EuropaBio position on the European Health Data Space proposal
EuropaBio welcomes the European Commission’s bold ambition to make Europe the most competitive data economy globally. The power of data in the healthcare sphere is evident and realising the potential of healthcare data is a crucial step to ensure the EU is a leader in the development of next generational medicines. The biotechnology industry has stood at the forefront of using digital innovations for many years, having advanced alongside digital technologies.
The European Health Data Space (EHDS) marks a world first in providing federated access to important health data. Placing a central focus on citizens’ control over their data, the EHDS seeks to implement a framework through which data access for primary and secondary use is both clarified and simplified, improving the availability of data within a transparent and secure infrastructure.
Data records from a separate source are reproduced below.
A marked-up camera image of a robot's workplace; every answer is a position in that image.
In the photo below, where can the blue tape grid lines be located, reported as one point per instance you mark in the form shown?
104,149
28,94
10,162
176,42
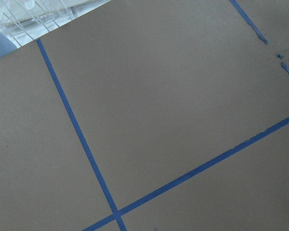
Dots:
182,111

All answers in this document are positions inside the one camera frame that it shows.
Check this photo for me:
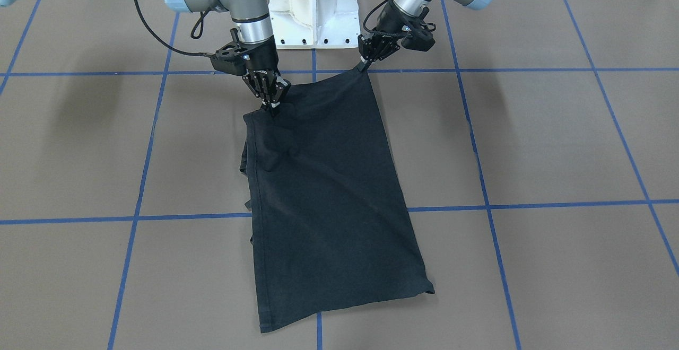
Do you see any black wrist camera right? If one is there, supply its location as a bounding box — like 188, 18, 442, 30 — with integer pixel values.
210, 41, 247, 76

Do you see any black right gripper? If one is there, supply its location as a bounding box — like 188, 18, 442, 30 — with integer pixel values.
242, 40, 291, 116

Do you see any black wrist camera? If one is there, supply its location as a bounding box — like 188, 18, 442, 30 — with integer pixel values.
210, 41, 247, 76
401, 19, 437, 52

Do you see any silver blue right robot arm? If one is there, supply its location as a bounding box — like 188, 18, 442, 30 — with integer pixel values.
164, 0, 291, 115

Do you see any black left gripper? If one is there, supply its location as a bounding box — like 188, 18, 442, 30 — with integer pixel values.
356, 0, 412, 73

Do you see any brown paper table cover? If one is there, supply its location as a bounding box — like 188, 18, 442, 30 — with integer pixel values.
0, 0, 679, 350

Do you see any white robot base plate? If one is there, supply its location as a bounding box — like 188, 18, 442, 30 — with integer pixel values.
268, 0, 361, 50

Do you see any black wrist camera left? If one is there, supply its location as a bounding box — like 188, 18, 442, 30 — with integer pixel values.
401, 19, 437, 52

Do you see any black graphic t-shirt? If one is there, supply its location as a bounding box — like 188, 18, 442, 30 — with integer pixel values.
241, 69, 435, 333

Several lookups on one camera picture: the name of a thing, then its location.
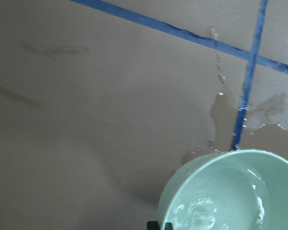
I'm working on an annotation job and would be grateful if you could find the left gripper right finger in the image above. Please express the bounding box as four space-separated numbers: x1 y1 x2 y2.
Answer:
165 222 173 230

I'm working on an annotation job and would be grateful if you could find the mint green ceramic bowl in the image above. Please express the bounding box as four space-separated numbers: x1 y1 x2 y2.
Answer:
157 149 288 230

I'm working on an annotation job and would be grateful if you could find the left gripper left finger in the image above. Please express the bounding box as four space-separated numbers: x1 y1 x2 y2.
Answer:
146 221 159 230

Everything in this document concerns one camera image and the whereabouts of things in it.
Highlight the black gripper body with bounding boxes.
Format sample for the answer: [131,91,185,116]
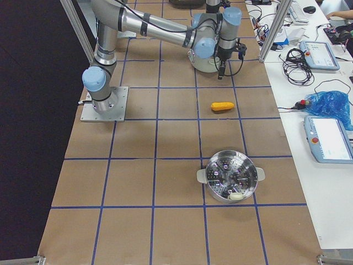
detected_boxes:
[217,46,234,62]

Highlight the yellow corn cob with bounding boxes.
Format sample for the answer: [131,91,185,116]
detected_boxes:
[211,102,235,112]

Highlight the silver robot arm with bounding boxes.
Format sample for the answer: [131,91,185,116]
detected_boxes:
[82,1,247,120]

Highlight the pale green electric pot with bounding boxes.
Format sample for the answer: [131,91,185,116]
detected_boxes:
[187,49,220,73]

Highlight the teach pendant tablet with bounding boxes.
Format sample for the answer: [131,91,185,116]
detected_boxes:
[304,115,352,164]
[299,41,340,71]

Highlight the steel steamer basket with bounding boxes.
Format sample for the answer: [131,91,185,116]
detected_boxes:
[196,150,265,204]

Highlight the blue plastic bag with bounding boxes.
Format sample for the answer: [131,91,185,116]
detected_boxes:
[304,91,352,131]

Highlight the black coiled cable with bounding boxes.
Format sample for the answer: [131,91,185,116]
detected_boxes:
[278,48,315,86]

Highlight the aluminium frame post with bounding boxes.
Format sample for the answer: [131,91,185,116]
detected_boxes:
[259,0,292,63]

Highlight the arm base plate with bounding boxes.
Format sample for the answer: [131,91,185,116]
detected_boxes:
[80,87,129,122]
[117,31,137,39]

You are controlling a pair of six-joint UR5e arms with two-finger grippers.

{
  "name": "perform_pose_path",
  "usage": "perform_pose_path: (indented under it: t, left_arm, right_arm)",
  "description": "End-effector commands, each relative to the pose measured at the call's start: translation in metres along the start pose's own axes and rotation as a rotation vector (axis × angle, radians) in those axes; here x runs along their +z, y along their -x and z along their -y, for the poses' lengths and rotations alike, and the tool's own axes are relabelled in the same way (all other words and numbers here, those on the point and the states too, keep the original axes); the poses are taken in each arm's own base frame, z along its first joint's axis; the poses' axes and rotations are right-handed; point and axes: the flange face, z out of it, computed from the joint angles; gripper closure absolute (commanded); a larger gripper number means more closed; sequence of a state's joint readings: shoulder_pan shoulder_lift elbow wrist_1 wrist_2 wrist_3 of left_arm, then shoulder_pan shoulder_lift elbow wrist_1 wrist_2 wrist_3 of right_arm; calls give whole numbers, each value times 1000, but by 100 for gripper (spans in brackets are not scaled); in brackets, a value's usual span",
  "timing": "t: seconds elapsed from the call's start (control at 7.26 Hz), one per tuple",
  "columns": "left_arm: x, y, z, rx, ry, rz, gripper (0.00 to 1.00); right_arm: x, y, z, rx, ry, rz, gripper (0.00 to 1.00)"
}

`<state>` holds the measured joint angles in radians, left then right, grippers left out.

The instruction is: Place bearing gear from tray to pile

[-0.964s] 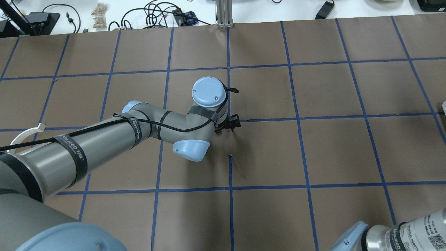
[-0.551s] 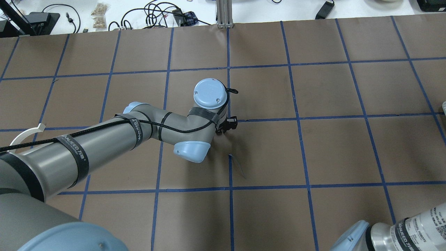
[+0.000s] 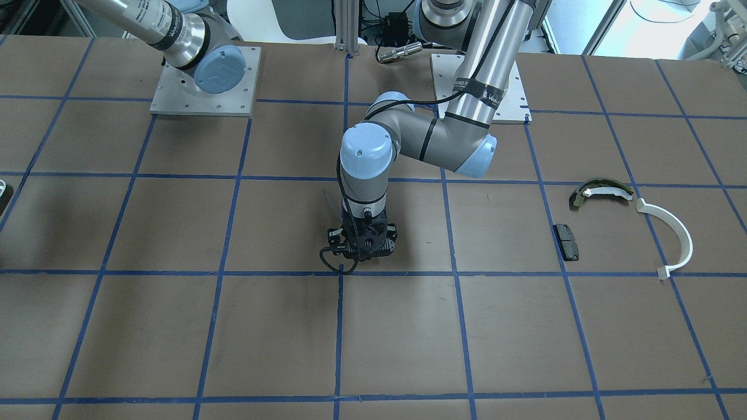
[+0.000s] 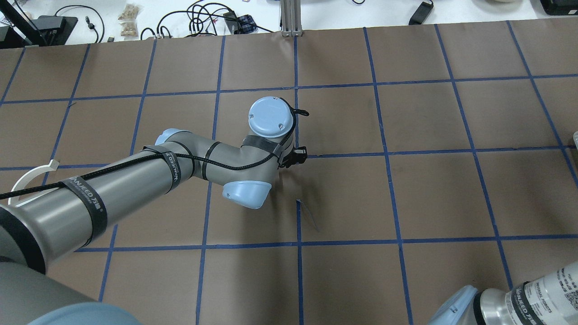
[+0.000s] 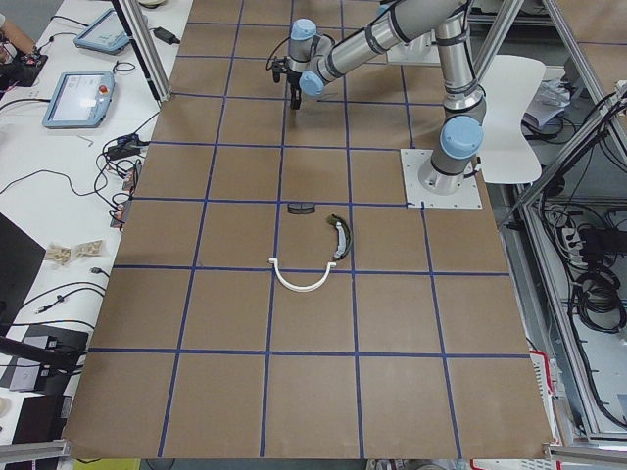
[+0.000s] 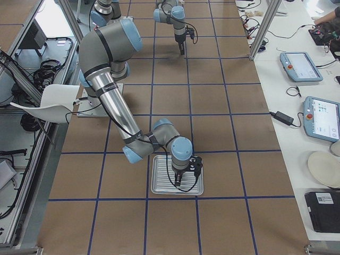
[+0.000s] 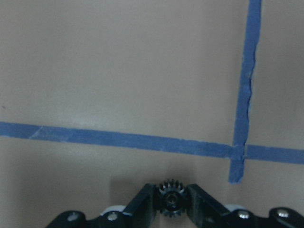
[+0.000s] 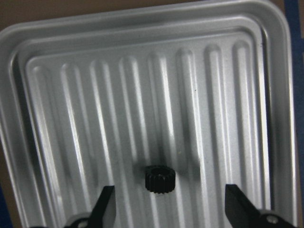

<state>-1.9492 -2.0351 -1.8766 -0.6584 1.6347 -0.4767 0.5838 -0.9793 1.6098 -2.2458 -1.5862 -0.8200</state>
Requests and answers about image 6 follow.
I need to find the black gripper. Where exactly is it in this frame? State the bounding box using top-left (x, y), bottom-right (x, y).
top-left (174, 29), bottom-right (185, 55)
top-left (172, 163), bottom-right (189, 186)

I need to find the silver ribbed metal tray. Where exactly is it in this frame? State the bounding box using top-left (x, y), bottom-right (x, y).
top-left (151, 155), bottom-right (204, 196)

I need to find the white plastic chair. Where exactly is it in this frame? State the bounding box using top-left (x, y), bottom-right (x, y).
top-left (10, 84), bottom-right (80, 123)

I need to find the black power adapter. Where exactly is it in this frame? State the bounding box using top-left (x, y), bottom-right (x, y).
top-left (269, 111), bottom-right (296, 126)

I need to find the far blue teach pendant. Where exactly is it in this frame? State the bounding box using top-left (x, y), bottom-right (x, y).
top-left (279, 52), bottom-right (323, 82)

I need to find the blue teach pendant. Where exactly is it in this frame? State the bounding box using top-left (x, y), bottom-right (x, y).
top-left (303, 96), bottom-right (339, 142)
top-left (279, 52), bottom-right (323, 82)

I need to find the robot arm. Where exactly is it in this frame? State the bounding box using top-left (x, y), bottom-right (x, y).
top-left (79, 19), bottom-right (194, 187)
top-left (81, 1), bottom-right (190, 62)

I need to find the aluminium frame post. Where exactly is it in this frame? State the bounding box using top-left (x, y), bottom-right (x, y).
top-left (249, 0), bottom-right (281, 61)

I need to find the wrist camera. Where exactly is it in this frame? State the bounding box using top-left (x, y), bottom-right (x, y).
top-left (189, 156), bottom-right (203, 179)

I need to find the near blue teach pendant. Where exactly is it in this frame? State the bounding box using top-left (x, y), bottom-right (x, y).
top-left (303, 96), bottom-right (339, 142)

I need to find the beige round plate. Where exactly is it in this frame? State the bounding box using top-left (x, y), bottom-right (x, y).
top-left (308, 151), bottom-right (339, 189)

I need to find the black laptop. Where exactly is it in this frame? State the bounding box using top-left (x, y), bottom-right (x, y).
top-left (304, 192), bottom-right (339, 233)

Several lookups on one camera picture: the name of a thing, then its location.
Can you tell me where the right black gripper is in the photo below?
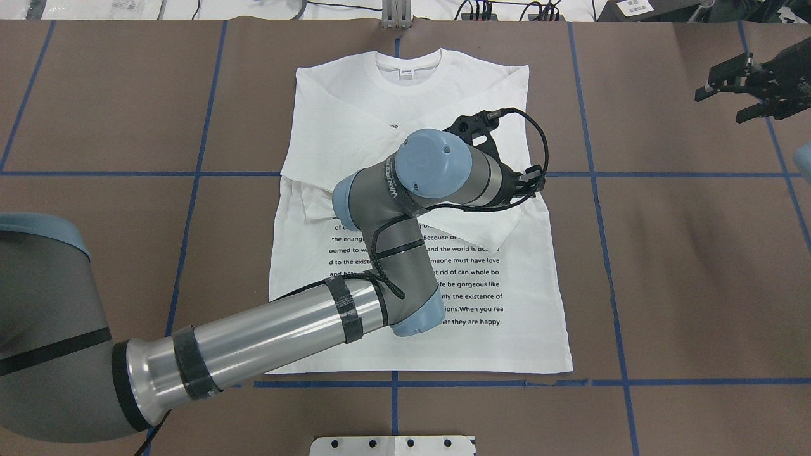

Data collection from across the EU will be valuable in addressing the health challenges facing Europeans, allowing for research and innovation, and collection of insights not possible when necessary data is fragmented.
While we encourage bold moves for the region, it is important to ensure gradual steps in building the EHDS avoid unintended consequences for a data-intensive research industry that operates globally. Data is a key asset for large and SME biotechnology companies alike in the healthcare sphere, supporting their ability to grow and sustaining their competitive advantage. Maintaining strong intellectual property protections is also necessary for a prospering data economy and vibrant innovation system for digital healthcare.
We outline our core priorities for the use of healthcare data in the development of novel biotechnology derived medicines, reflecting on the EHDS legislative proposal:
• EuropaBio encourage the EHDS initiatives that promote the rights and accessibility of citizens to the use of their electronic health data;
• To ensure trust and understanding of healthcare data use, the EHDS implementation should complement the overarching digital transformation;
Expansion of MyHealth@EU across Member States, and in terms of the services available, is a necessary step to support data portability;
• EuropaBio support standardisation of electronic health records to facilitate the core functioning of the EHDS and support a multi-stakeholder approach to establish relevant criteria;
A clear framework for the provision of telemedicine services within the context of the EHDS should be explored to enable appropriate access to these necessary services in each Member State, and for all citizens;
• National digital health authorities should receive clear operational guidelines to ensure a harmonised experience across the EU, in particular when dealing with relevant national contact points for digital health to avoid unnecessary fragmentation of data;
• Industry should play an appropriate role as part of the functioning of the European Health Data Space Board;
• Access to the EHDS for private scientific research, and to support development and innovation activities by industry is a welcome recognition of the role the private sector plays;
• Maintaining strong intellectual property protections is necessary for a prospering data economy and vibrant innovation system for digital healthcare;
• We encourage the ability for the EHDS to further our ability to use real world evidence (RWE) in regulation of medicines.